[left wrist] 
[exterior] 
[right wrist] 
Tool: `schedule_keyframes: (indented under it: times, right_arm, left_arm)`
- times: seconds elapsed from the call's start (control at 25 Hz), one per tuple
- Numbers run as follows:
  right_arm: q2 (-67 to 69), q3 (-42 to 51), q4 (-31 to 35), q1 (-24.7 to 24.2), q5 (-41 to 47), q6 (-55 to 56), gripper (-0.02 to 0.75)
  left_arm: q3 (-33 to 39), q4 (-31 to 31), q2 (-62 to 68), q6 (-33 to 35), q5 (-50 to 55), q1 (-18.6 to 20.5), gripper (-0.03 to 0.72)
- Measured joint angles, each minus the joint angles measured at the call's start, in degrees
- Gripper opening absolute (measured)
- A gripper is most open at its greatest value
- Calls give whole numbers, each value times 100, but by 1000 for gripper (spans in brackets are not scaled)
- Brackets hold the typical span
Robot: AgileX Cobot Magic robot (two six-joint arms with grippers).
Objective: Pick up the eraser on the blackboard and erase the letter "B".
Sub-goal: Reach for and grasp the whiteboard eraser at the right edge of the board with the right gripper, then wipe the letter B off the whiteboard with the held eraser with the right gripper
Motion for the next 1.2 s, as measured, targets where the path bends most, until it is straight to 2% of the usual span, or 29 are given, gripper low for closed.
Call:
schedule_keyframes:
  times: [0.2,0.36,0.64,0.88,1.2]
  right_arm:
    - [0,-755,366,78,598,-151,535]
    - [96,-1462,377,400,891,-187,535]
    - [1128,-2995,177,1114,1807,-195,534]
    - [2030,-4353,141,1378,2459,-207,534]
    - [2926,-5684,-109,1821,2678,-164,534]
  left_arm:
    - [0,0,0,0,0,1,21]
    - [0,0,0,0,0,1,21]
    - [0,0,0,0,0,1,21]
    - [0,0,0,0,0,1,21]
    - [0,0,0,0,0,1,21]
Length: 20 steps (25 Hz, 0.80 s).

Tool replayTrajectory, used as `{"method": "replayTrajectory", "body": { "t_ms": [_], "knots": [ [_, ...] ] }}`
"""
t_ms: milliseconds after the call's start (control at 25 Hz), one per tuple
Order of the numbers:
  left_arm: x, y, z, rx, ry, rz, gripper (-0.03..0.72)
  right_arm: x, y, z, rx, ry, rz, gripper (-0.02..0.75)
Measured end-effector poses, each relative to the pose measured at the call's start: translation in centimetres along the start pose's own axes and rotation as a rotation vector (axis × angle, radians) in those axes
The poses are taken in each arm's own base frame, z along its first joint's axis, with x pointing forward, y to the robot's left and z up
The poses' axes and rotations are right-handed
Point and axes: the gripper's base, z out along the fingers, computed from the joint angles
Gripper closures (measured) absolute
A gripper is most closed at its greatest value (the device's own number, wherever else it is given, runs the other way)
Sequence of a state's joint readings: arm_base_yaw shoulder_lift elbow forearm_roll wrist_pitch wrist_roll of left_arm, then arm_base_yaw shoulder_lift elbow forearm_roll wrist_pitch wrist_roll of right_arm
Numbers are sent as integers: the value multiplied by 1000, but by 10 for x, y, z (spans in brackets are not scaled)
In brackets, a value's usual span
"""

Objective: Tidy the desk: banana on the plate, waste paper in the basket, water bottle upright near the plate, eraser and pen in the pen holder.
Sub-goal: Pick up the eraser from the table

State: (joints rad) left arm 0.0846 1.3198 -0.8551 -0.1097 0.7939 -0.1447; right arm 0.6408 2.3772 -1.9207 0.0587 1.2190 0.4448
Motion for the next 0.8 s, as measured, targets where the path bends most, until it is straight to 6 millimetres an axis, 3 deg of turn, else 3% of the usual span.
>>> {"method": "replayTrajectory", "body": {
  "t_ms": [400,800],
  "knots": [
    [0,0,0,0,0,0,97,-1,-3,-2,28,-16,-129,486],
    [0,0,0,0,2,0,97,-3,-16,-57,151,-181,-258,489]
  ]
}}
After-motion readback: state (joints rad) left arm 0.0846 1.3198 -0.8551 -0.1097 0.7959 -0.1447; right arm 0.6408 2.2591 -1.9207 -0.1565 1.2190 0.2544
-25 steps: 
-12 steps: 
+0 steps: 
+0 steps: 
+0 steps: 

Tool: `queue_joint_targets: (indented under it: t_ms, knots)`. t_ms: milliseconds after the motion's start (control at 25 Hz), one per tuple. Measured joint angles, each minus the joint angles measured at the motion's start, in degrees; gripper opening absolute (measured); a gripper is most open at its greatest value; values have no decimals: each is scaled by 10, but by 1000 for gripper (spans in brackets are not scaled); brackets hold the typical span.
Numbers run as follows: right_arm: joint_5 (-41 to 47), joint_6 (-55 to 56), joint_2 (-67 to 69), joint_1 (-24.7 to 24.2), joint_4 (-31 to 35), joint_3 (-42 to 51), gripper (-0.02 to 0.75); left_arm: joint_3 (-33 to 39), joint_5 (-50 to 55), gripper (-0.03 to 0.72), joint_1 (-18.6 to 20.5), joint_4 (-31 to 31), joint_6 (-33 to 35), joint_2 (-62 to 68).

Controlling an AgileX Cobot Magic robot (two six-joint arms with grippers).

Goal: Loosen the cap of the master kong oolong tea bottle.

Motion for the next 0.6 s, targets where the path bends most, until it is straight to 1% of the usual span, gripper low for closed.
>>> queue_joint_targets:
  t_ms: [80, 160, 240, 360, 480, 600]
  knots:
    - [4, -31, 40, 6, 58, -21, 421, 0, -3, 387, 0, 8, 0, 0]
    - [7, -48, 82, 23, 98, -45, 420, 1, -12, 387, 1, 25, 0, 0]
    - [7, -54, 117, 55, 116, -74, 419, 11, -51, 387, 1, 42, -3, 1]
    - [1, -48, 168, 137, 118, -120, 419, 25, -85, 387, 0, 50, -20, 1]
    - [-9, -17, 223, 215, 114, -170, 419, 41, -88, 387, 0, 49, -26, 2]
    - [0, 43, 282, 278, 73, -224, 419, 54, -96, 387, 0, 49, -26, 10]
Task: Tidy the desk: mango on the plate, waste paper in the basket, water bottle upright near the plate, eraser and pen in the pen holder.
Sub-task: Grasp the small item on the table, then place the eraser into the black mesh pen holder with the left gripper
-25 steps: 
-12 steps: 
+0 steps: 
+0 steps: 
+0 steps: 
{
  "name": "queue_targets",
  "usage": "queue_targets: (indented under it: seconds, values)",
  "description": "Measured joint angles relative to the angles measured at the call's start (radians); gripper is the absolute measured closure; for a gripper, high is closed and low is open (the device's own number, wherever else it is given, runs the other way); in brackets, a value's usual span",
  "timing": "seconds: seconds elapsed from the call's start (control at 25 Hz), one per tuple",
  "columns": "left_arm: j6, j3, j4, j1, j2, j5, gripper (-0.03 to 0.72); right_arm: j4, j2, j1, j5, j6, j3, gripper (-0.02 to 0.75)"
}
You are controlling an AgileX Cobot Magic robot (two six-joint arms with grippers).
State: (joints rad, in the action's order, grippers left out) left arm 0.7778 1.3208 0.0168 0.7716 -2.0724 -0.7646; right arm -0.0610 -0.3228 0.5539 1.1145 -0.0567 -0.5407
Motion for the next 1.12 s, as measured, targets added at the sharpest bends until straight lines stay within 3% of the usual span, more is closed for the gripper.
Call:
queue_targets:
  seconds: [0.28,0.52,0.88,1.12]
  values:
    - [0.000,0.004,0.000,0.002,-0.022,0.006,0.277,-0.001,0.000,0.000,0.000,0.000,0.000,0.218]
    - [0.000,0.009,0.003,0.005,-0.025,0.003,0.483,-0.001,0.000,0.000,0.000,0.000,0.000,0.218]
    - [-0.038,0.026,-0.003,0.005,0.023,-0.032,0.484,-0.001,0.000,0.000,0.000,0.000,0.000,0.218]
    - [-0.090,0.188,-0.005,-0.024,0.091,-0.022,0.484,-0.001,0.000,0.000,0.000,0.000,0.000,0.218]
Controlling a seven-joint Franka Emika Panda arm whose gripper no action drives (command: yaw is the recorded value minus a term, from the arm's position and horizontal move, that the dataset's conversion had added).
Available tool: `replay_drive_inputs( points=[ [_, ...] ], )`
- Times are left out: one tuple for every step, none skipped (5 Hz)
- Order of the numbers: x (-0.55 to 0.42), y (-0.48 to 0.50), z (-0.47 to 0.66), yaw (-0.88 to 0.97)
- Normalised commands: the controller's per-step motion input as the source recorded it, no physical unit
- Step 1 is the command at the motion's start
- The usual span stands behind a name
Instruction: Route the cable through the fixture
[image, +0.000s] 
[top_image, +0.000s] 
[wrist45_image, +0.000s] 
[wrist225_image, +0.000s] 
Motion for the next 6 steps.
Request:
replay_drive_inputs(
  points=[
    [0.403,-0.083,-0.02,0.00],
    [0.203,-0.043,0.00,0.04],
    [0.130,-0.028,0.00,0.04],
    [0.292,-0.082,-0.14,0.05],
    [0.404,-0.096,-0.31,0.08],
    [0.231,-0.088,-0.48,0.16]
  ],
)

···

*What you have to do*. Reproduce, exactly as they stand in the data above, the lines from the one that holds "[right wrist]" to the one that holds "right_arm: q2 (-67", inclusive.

*Your response*.
[right wrist] 
Tool: `schedule_keyframes: (indented under it: times, right_arm, left_arm)`
- times: seconds elapsed from the call's start (control at 25 Hz), one per tuple
- Numbers run as follows:
  right_arm: q2 (-67 to 69), q3 (-42 to 51), q4 (-31 to 35), q1 (-24.7 to 24.2), q5 (-41 to 47), q6 (-55 to 56), gripper (-0.02 to 0.75)

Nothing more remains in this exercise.